Page 26

Story: Bad Behavior

“NO. I'll take care of this, it was my fuck up, so I'll do it. This is how you wanted it done. You don't want to kill Remo, if we snub her too, then what? Do we kill them both?”

There was a long, excruciating pause between both men. I found myself leaning closer to the edge of the bed, trying to find the answer myself. My ears were popping, a ringing inside my head had sprung to life and was making it hard to hear anything at all.

I wasn't ready to die. And all I could hope was that Bane would lower his gun and let me live. Just a little while longer, that was all I wanted.

As if the force above had heard my prayers, the gun lifted off my skin, leaving its impression in memory.

“Fine, you fix this. Get me what's owed to me, and make sure you don't screw up anything else, Dante.”

“I will, don't I always?”

“I'm serious, Dante, take care of it. And when you get what's owed to us, take care of her.” Bane stuffed his gun back into place, and both men walked out the door as if I hadn't been in the room to begin with.

No one looked at me, no one said a word to me. They just left as if this was all normal, just another conference call about business.

But this was nothing like that. This was about me, about a person who ended up in the wrong place because of circumstance.

Their feet thudded back down the stairs, leaving me to keep breathing. I felt numb. I was here because of Remo, but not for the reasons I thought. He hadn't grown tired of me, this wasn't some trick of his to get me to crack and give him my virginity.

The Pisanis didn't have me because he asked them to take me . . . Remo had screwed up, and I was left to mend the pieces he had broken.

Could it still be a game?

The idea made me flood with feelings, too many to sift through. But one stood out, one took hold and consumed me.

Anger—it came in and swept my body. I was being used, a slave to another owner for money. For a second time, someone had killed who I was to gain in their own lives.
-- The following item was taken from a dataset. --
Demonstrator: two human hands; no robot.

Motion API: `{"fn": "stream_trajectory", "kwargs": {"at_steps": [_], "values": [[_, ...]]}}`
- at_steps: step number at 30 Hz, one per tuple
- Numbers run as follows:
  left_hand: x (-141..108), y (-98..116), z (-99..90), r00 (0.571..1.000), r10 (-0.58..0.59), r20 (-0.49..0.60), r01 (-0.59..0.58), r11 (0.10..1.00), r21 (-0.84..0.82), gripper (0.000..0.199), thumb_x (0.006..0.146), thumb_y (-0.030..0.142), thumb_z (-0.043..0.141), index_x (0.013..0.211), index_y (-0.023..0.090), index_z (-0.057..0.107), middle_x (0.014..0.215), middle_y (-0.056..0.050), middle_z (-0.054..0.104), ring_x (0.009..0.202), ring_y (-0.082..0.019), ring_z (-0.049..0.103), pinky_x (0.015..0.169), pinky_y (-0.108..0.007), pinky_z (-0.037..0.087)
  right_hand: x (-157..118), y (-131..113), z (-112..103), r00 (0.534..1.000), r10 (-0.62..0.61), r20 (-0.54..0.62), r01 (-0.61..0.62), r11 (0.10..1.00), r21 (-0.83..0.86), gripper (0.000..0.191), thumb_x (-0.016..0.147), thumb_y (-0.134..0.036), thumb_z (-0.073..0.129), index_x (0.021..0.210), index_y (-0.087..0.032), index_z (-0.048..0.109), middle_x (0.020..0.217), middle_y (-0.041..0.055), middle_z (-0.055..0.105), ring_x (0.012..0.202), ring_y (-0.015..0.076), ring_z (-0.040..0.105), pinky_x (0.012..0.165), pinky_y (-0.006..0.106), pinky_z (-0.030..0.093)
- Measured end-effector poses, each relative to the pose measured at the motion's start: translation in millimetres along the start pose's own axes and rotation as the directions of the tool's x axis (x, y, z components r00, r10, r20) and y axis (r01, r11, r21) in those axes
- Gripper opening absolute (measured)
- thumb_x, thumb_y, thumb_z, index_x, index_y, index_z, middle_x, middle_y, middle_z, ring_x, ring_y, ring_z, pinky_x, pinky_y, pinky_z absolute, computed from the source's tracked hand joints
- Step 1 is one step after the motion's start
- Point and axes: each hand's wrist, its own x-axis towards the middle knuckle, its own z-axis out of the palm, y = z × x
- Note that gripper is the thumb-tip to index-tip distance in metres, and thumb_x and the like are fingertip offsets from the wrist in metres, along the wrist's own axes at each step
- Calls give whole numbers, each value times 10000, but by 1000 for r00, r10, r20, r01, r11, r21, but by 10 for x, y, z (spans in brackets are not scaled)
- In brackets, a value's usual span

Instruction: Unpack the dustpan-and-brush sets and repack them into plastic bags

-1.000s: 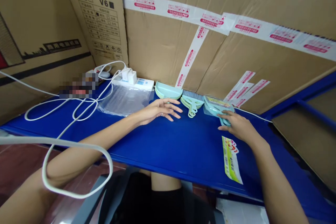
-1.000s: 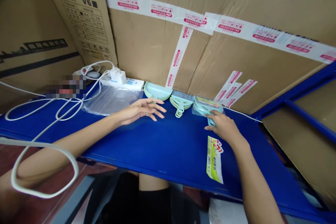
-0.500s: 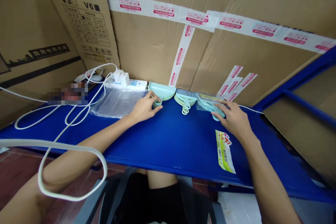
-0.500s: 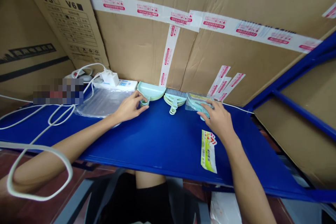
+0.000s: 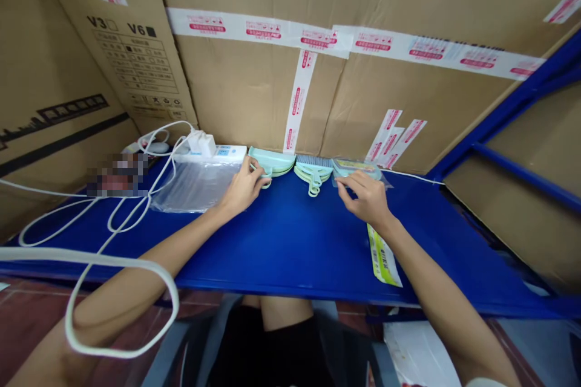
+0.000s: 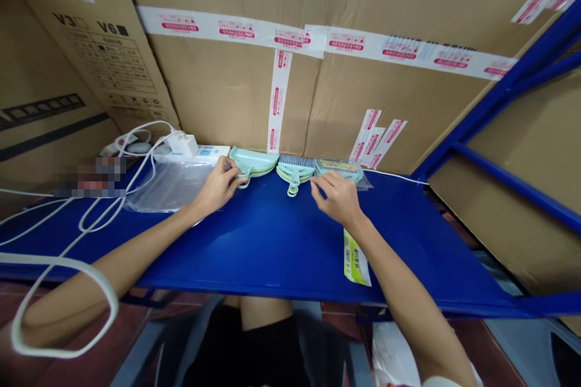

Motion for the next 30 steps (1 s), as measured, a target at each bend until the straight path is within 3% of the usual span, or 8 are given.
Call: {"fn": "stream_trajectory", "kwargs": {"at_steps": [5,9,13,16,18,24,27,30], "values": [[69,8,-112,983,-48,-176,42,998,-38,251,1079,404,540,962,192,604,1248,-133,516,915,-200,605,951,-428,582,-102,-43,-28,985,135,-104,-122,985,123,276,1043,-349,559,966,-225,793,788,56,794,630,210,681,716,375,555],[-31,326,-291,958,-22,-285,-12,993,-117,319,1063,461,572,867,209,576,1176,-113,512,936,-217,616,871,-409,612,-54,-87,-41,941,303,-150,-257,930,264,253,1013,-389,599,935,-245,791,782,35,803,599,207,710,680,372,582],[-567,984,-303,954,180,-237,-188,982,-7,149,1052,324,621,936,232,640,1222,-138,576,880,-218,643,761,-389,611,-59,43,-51,866,467,-178,-369,838,402,246,987,-406,623,955,-240,800,776,22,797,638,215,747,644,349,595],[-1090,1394,-123,904,395,-164,-384,918,98,39,1024,202,675,1023,226,644,1058,-102,645,739,-167,648,568,-277,554,-93,216,-63,817,530,-228,-382,793,473,242,974,-397,648,961,-211,802,739,31,780,626,209,733,630,331,593],[-1338,1567,50,899,434,-54,-428,899,89,48,1021,179,677,1030,204,638,979,-98,665,755,-187,689,582,-281,581,-115,310,-64,796,550,-251,-389,784,484,242,970,-395,659,953,-199,799,707,30,764,586,196,707,610,317,581],[-1393,1794,442,891,453,40,-453,891,-22,113,1077,207,567,1000,186,647,956,-123,701,763,-214,723,577,-297,602,-147,366,-69,828,499,-253,-385,837,389,250,983,-396,637,938,-199,786,658,19,743,533,182,679,565,297,529],[-1271,1867,392,910,412,-46,-415,907,-76,122,1061,173,584,1149,198,664,1006,-132,723,863,-236,752,684,-321,642,-153,348,-89,852,458,-254,-361,865,348,253,990,-388,618,932,-201,778,648,10,735,512,171,654,589,300,534],[-1240,1924,177,914,379,-146,-394,915,-90,194,1022,108,627,1180,219,655,970,-101,726,898,-241,748,720,-335,636,-151,353,-105,858,450,-248,-362,872,330,247,995,-374,604,949,-209,782,665,12,739,547,179,663,609,303,537]]}}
My name was no longer mine, my life no longer meaningful, my world no longer a choice of my own. My hands were tied, literally.

I felt like I had sat there inside my own head forever. I wanted to cry, I wanted to scream, I wanted to curl into a ball and disappear. I was so wrapped up in my hatred for being forced here that I hadn't heard Dante come back in.

“Ivy?”

Slowly lifting my head off my chest, I looked up at my captor. “What?”
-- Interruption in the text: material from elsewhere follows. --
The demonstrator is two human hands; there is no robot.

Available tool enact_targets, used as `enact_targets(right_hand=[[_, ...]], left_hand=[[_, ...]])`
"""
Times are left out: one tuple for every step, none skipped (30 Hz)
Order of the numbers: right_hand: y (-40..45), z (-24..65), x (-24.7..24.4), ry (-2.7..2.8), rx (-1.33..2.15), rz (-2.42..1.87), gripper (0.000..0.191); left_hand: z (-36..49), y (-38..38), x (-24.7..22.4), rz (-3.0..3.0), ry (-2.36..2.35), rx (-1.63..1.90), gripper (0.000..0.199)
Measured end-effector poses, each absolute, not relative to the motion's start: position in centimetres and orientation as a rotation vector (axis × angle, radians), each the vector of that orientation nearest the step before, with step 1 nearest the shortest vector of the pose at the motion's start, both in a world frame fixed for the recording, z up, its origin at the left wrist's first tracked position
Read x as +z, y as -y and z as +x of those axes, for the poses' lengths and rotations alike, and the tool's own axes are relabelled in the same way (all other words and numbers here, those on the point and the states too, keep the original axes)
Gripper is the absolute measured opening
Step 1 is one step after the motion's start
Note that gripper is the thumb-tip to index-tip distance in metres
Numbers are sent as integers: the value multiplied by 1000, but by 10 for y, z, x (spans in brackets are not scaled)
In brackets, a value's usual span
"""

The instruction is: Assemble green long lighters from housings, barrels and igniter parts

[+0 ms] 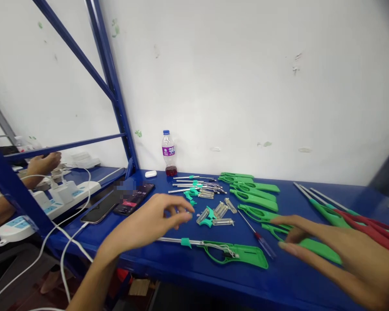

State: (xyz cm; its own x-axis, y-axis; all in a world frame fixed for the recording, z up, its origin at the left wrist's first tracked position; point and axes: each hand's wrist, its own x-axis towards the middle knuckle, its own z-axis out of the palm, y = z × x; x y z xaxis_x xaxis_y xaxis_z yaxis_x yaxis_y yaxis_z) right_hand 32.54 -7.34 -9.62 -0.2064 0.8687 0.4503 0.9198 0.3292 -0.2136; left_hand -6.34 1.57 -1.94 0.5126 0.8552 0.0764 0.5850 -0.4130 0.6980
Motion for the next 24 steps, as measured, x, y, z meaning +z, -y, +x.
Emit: enact_targets(right_hand=[[70, 317, -90, 2115, -77, -1571, 43], [65, 308, -84, 2114, -18, -1559, 41], [60, 299, -79, 2141, 73, -1570, 38], [54, 290, -76, 2160, 137, -1574, 35], [49, 281, -73, 2187, 188, -1572, 32], [44, 272, -71, 2229, 239, -1563, 28], [39, 264, -70, 2259, 274, -1548, 25], [36, 257, -69, 2281, 286, -1530, 24], [33, 250, -69, 2298, 301, -1517, 22], [31, 245, -68, 2312, 312, -1503, 21], [30, 242, -68, 2322, 321, -1489, 19], [28, 239, -68, 2329, 326, -1480, 16], [26, 239, -68, 2330, 323, -1476, 15], [25, 239, -68, 2325, 313, -1481, 15], [22, 241, -68, 2315, 296, -1494, 15], [20, 244, -69, 2302, 277, -1510, 16], [17, 248, -69, 2287, 260, -1524, 18], [14, 254, -71, 2272, 245, -1530, 21], [10, 261, -72, 2252, 225, -1528, 24], [6, 270, -74, 2227, 197, -1520, 27], [3, 280, -76, 2199, 161, -1514, 29], [-1, 290, -79, 2167, 110, -1516, 31], [-4, 302, -81, 2137, 60, -1535, 32], [-7, 314, -83, 2112, 17, -1573, 33]], left_hand=[[-69, -9, -23, 2233, -1203, 452, 29], [-76, -5, -28, 2284, -1257, 374, 32], [-84, -4, -33, 2296, -1313, 320, 35], [-91, -5, -38, 2282, -1366, 252, 37], [-98, -8, -43, 2292, -1397, 225, 41], [-102, -13, -47, 2299, -1414, 213, 42], [-105, -18, -50, 2312, -1428, 224, 43], [-106, -24, -53, 2334, -1439, 246, 44], [-105, -30, -55, 2358, -1448, 271, 44], [-103, -35, -57, 2385, -1457, 294, 44], [-100, -41, -59, 2418, -1460, 304, 43], [-96, -46, -62, 2453, -1462, 308, 43], [-92, -51, -65, 2485, -1461, 307, 42], [-88, -56, -69, 2514, -1460, 304, 41], [-85, -61, -73, 2531, -1459, 301, 40], [-82, -66, -78, 2541, -1456, 297, 40], [-81, -70, -83, 2545, -1453, 297, 40], [-79, -74, -87, 2546, -1449, 298, 40], [-79, -77, -91, 2550, -1443, 299, 41], [-78, -79, -95, 2556, -1438, 303, 42], [-78, -81, -97, 2562, -1432, 305, 43], [-79, -82, -99, 2568, -1424, 307, 44], [-79, -83, -99, 2573, -1417, 307, 46], [-80, -84, -99, 2576, -1410, 307, 47]])
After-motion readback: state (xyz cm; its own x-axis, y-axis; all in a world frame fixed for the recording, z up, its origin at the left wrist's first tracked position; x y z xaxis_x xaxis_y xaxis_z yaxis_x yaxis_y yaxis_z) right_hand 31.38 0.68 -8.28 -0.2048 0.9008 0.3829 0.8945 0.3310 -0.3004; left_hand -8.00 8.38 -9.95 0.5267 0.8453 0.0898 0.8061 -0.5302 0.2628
“Here.” Shoving a plate onto the bed, Dante sat on the corner of the mattress.

There was a sandwich on the plate, a handful of chips, and a bottle of water. “And what am I supposed to do with that?” Shaking my wrists, the cuffs clanked against the headboard.

Hanging his head, a tight smirk peeled to one side. “I'm not un-cuffing you.”

“I'm not hungry then.”

His thick fingers wrapped around the sandwich, tearing off a bite-sized piece. Lifting it to my mouth, he nudged it against my lips.
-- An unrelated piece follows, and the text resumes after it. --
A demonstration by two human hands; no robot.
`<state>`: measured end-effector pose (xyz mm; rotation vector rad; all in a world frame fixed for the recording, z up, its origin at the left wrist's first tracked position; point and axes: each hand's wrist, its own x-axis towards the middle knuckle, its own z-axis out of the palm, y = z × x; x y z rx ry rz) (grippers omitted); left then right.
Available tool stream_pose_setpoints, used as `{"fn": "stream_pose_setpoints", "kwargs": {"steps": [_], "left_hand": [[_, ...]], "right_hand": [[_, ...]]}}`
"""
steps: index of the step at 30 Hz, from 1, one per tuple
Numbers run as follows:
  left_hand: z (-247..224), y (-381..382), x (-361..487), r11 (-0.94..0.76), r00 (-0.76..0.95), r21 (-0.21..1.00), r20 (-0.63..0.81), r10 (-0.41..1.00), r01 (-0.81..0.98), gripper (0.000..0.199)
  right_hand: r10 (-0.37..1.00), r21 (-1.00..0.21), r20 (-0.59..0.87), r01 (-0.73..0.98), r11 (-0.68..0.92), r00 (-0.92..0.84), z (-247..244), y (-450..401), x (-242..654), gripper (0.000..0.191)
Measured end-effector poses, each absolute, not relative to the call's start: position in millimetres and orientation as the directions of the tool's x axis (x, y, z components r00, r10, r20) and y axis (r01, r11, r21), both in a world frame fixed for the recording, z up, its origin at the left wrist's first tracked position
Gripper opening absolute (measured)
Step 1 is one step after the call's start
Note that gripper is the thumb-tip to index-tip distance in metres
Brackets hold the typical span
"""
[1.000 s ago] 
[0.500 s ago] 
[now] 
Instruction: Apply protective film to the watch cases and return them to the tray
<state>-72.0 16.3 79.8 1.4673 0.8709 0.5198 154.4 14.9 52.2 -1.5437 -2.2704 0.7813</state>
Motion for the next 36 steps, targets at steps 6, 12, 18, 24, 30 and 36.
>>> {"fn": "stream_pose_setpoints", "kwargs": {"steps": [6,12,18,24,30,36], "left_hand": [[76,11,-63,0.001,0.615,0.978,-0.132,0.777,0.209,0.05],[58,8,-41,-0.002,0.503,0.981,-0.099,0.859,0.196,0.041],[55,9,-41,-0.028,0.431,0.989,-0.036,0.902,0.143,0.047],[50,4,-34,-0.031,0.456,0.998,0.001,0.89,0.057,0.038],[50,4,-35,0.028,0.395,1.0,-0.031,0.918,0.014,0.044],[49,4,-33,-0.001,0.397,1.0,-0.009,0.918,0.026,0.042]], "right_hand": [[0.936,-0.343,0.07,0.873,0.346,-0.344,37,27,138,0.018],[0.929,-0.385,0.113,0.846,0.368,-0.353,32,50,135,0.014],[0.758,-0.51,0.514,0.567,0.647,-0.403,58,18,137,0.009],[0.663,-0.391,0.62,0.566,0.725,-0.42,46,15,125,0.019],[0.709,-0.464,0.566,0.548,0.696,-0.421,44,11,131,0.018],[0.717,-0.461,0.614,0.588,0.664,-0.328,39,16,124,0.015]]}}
He was lucky I didn't bite his fucking finger off.

I wasn't taking his food. I didn't want anything from him, not a fucking thing. I didn't want to give him any reason to hold anything against me. If he fed me I might owe him more. Wasn't that how this shit worked?

They give you things and you're forced to repay them in some twisted mind game. Work in order to get food, cleaning to gain more string on my leash.

One task for another breath of air.

Fuck that.

I wasn't going to owe anyone shit.

I would starve to death before giving this family one fucking ounce to hold over my head. Dante could keep his food, keep his clothes, and I was going to keep my self-preservation.